Hypothesis-testing methods for multivariate data are needed to make rigorous probability statements about the effects of factors and their interactions in experiments. Analysis of variance is particularly powerful for the analysis of univariate data. The traditional multivariate analogues, however, are too stringent in their assumptions for most ecological multivariate data sets. Non-parametric methods, based on permutation tests, are preferable. This paper describes a new non-parametric method for multivariate analysis of variance, after McArdle and Anderson (in press).
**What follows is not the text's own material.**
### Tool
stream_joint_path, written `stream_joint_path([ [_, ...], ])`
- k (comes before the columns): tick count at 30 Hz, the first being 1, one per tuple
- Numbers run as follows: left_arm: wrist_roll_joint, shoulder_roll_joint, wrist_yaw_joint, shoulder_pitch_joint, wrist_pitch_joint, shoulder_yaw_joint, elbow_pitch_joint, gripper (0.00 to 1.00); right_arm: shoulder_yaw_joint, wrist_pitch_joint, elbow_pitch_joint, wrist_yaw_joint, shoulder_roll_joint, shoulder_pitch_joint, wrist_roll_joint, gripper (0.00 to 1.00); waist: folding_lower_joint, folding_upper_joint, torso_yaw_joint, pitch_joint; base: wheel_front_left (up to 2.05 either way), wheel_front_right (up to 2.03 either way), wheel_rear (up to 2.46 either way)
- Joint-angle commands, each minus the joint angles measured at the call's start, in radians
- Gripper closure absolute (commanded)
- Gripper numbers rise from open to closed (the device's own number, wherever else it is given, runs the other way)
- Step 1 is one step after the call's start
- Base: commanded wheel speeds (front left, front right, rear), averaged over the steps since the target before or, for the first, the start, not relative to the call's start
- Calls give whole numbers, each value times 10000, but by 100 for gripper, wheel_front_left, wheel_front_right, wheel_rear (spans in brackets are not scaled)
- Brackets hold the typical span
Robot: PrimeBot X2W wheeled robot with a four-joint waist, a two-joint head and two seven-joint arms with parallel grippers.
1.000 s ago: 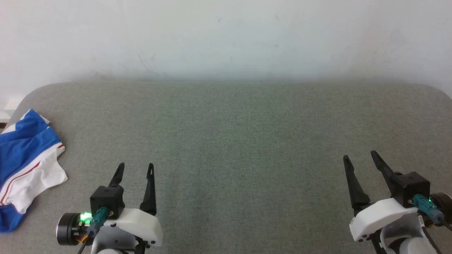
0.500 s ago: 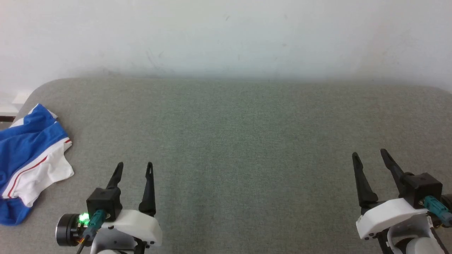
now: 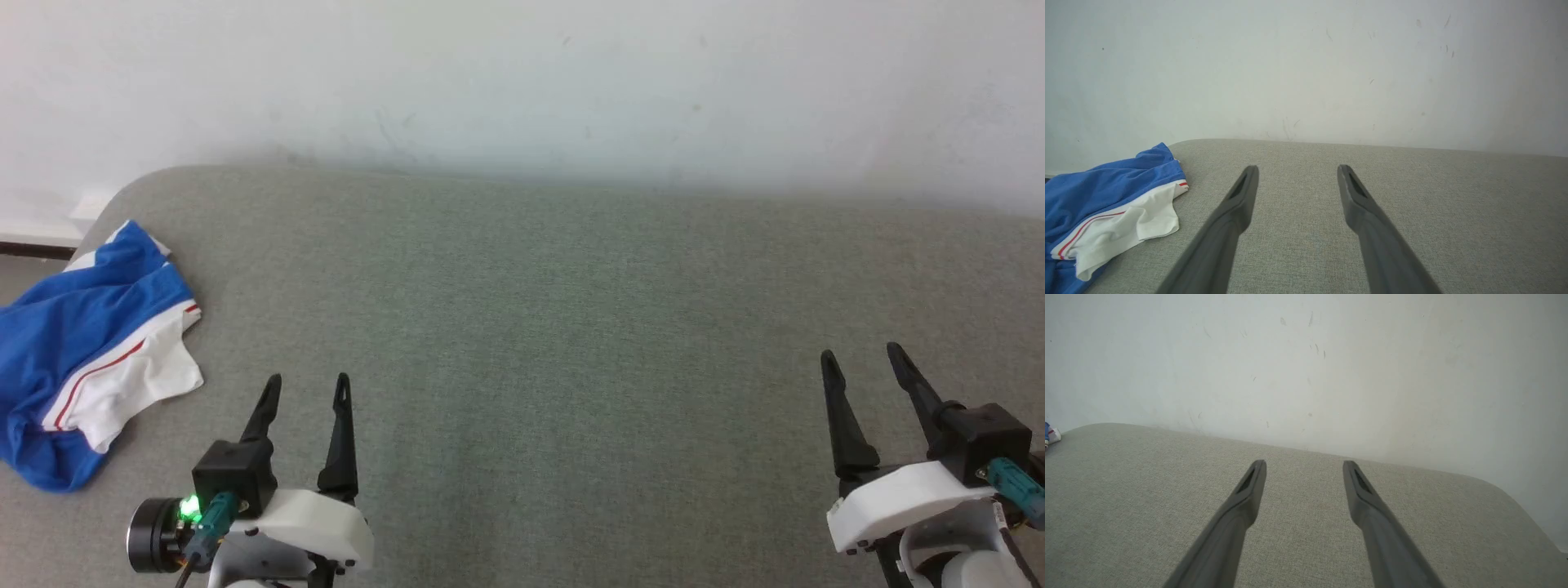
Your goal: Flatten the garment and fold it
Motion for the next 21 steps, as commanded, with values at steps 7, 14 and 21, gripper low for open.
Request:
stream_joint_path([
  [7,-146,-23,143,263,-225,49,-14,0,118,-229,130,-8,18,56,61,0,-1,0,463,-23,0,0,0],
  [14,-229,-26,194,346,-371,64,-12,0,341,-375,242,-9,20,47,76,0,-1,0,893,-92,0,0,0],
  [21,-369,-29,243,411,-517,83,25,0,573,-521,357,-11,22,26,67,0,-1,0,1383,-146,0,0,0],
])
It is given here, with several applications in ecology, to provide an alternative and perhaps more intuitive formulation for ANOVA (based on sums of squared distances) to complement the description pro- vided by McArdle and Anderson (in press) for the analysis of any linear model. It is an improvement on previous non-parametric methods because it allows a direct additive partitioning of variation for complex models. It does this while maintaining the flexibility and lack of formal assumptions of other non-parametric methods. The test- statistic is a multivariate analogue to Fisher's F-ratio and is calculated directly from any symmetric distance or dissimilarity matrix. P-values are then obtained using permutations. Some examples of the method are given for tests involving several factors, including factorial and hierarchical (nested) designs and tests of interactions.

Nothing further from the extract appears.